DATASET EXCERPT:
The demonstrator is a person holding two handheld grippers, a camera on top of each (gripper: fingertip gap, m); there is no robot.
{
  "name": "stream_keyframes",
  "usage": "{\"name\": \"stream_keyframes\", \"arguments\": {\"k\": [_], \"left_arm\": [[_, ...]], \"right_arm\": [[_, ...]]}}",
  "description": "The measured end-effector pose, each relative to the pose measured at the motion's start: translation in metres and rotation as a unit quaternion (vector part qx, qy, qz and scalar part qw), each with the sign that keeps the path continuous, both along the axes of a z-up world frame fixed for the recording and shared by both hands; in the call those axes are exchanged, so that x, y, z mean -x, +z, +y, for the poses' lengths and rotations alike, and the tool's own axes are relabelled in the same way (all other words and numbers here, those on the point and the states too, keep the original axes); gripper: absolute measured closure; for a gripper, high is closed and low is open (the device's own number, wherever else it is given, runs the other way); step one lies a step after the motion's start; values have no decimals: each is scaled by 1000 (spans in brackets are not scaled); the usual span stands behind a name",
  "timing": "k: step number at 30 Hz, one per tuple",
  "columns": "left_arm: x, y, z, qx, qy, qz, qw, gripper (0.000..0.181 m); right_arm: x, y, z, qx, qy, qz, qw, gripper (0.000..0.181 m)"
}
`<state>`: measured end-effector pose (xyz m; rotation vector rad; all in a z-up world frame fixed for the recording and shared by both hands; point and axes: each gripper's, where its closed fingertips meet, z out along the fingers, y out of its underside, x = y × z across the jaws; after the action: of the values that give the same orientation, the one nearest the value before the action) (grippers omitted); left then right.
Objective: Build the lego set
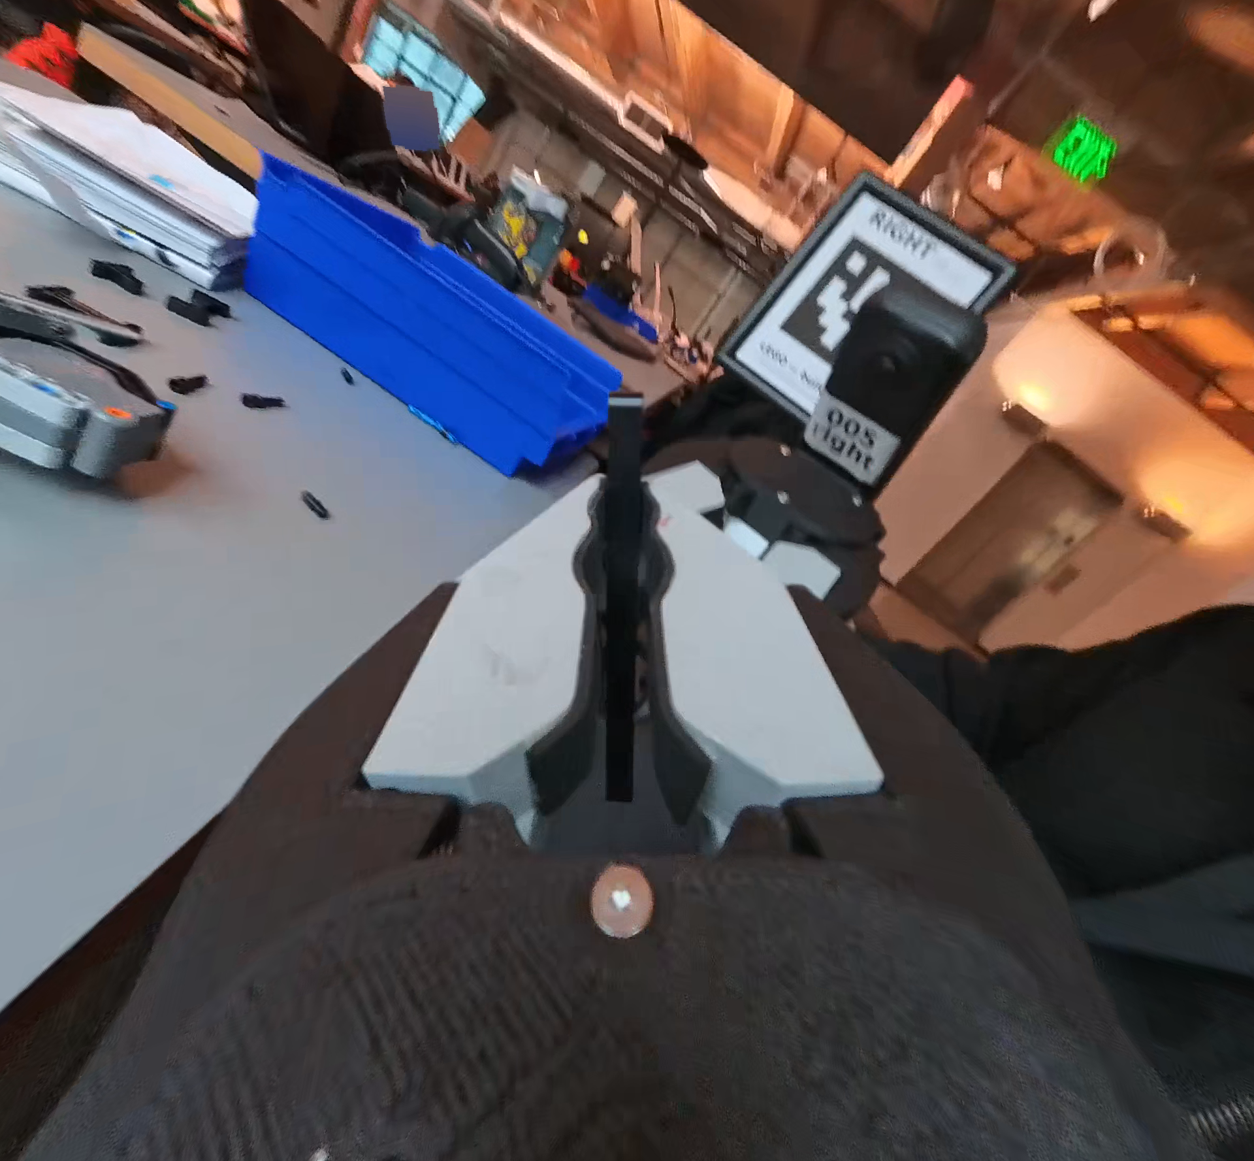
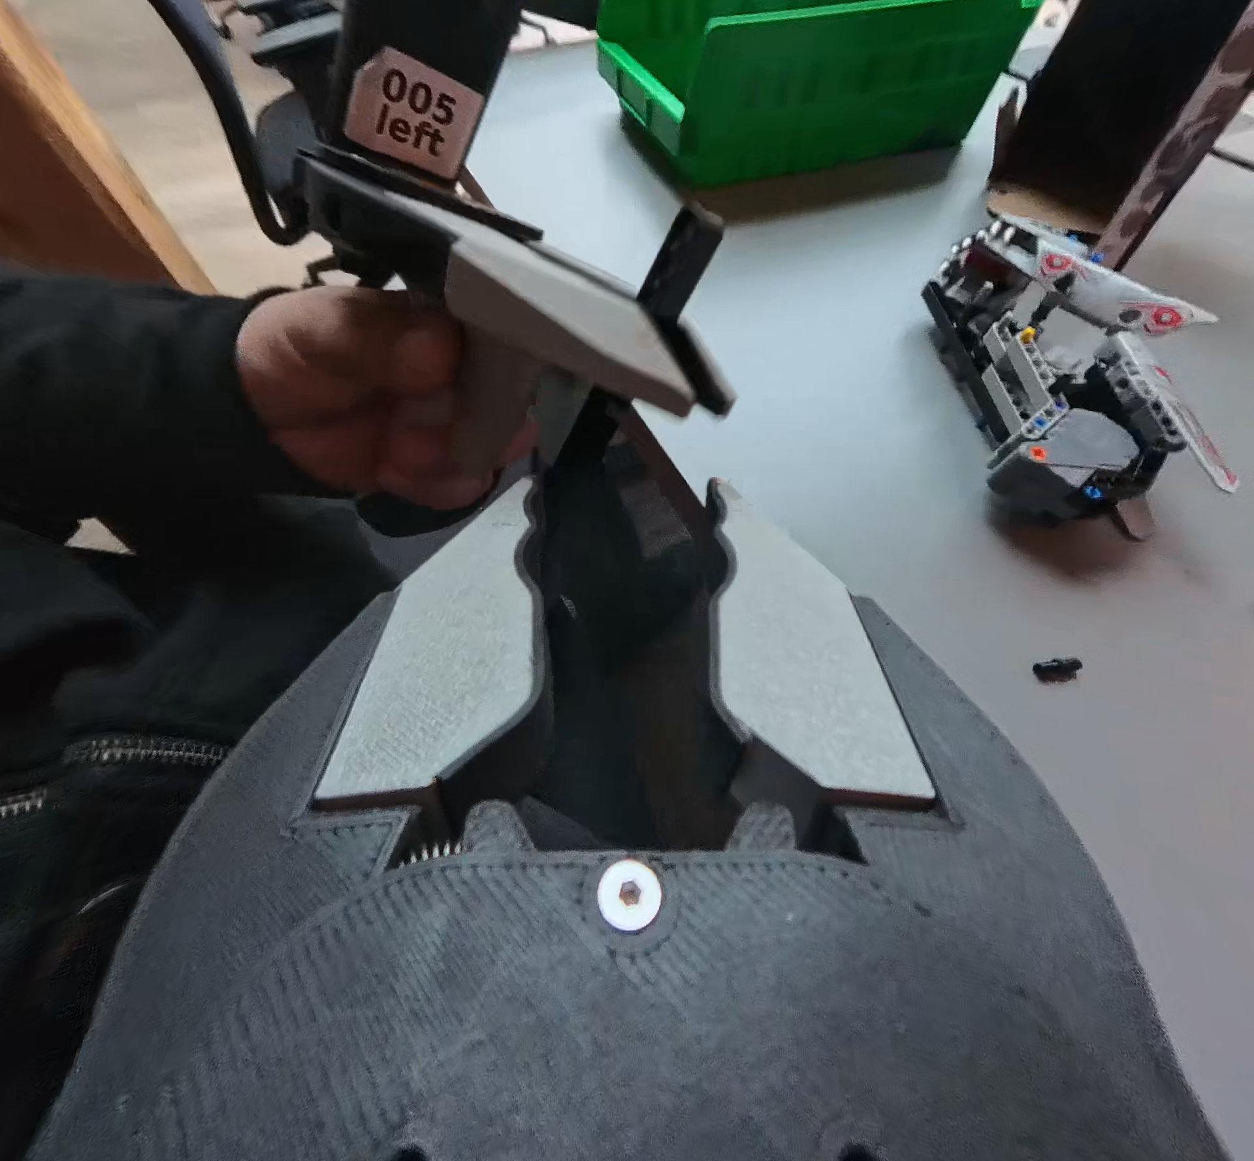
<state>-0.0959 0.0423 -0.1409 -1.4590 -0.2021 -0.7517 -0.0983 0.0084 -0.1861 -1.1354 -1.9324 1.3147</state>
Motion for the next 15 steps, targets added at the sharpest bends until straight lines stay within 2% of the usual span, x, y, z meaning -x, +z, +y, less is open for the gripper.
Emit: {"name": "stream_keyframes", "arguments": {"k": [4,5,8,10,12,15], "left_arm": [[0,6,3,-31,9,-25,999,175],[-4,5,5,-30,7,-21,999,175],[7,10,-1,-13,-1,-1,1000,166],[39,24,-19,-11,35,21,999,165],[73,39,-49,-2,89,80,993,169],[110,39,-103,56,177,178,966,161]], "right_arm": [[4,-13,-20,29,36,-30,998,147],[4,-15,-22,34,42,-36,998,167],[11,-14,-5,28,17,-42,999,177],[19,-6,34,-16,-37,-39,998,178],[28,2,84,-67,-95,-67,991,179],[43,-14,175,-187,-202,-145,950,178]]}}
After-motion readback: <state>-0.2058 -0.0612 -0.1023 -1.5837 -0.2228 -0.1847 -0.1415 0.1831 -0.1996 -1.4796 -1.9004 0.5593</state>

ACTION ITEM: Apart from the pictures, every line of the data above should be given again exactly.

EXPECTED ANSWER:
The demonstrator is a person holding two handheld grippers, a camera on top of each (gripper: fingertip gap, m); there is no robot.
{
  "name": "stream_keyframes",
  "usage": "{\"name\": \"stream_keyframes\", \"arguments\": {\"k\": [_], \"left_arm\": [[_, ...]], \"right_arm\": [[_, ...]]}}",
  "description": "The measured end-effector pose, each relative to the pose measured at the motion's start: translation in metres and rotation as a unit quaternion (vector part qx, qy, qz and scalar part qw), each with the sign that keeps the path continuous, both along the axes of a z-up world frame fixed for the recording and shared by both hands; in the call those axes are exchanged, so that x, y, z mean -x, +z, +y, for the poses' lengths and rotations alike, and the tool's own axes are relabelled in the same way (all other words and numbers here, those on the point and the states too, keep the original axes); gripper: absolute measured closure; for a gripper, high is closed and low is open (the device's own number, wherever else it is given, runs the other way); step one lies a step after the motion's start; values have no decimals: each is scaled by 1000 (spans in brackets are not scaled); the usual span stands behind a name",
  "timing": "k: step number at 30 Hz, one per tuple",
  "columns": "left_arm: x, y, z, qx, qy, qz, qw, gripper (0.000..0.181 m); right_arm: x, y, z, qx, qy, qz, qw, gripper (0.000..0.181 m)"
}
`<state>`: measured end-effector pose (xyz m; rotation vector rad; all in a z-up world frame fixed for the recording and shared by both hands; point and axes: each gripper's, where its closed fingertips meet, z out along the fingers, y out of its underside, x = y × z across the jaws; after the action: of the values that give the same orientation, the one nearest the value before the action) (grippers omitted); left then right.
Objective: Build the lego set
<state>-0.0959 0.0423 -0.1409 -1.4590 -0.2021 -0.7517 -0.0983 0.0084 -0.1861 -1.1354 -1.9324 1.3147</state>
Motion for the next 15 steps, targets added at the sharpest bends until straight lines stay within 2% of the usual span, x, y, z meaning -x, +z, +y, less is open for the gripper.
Emit: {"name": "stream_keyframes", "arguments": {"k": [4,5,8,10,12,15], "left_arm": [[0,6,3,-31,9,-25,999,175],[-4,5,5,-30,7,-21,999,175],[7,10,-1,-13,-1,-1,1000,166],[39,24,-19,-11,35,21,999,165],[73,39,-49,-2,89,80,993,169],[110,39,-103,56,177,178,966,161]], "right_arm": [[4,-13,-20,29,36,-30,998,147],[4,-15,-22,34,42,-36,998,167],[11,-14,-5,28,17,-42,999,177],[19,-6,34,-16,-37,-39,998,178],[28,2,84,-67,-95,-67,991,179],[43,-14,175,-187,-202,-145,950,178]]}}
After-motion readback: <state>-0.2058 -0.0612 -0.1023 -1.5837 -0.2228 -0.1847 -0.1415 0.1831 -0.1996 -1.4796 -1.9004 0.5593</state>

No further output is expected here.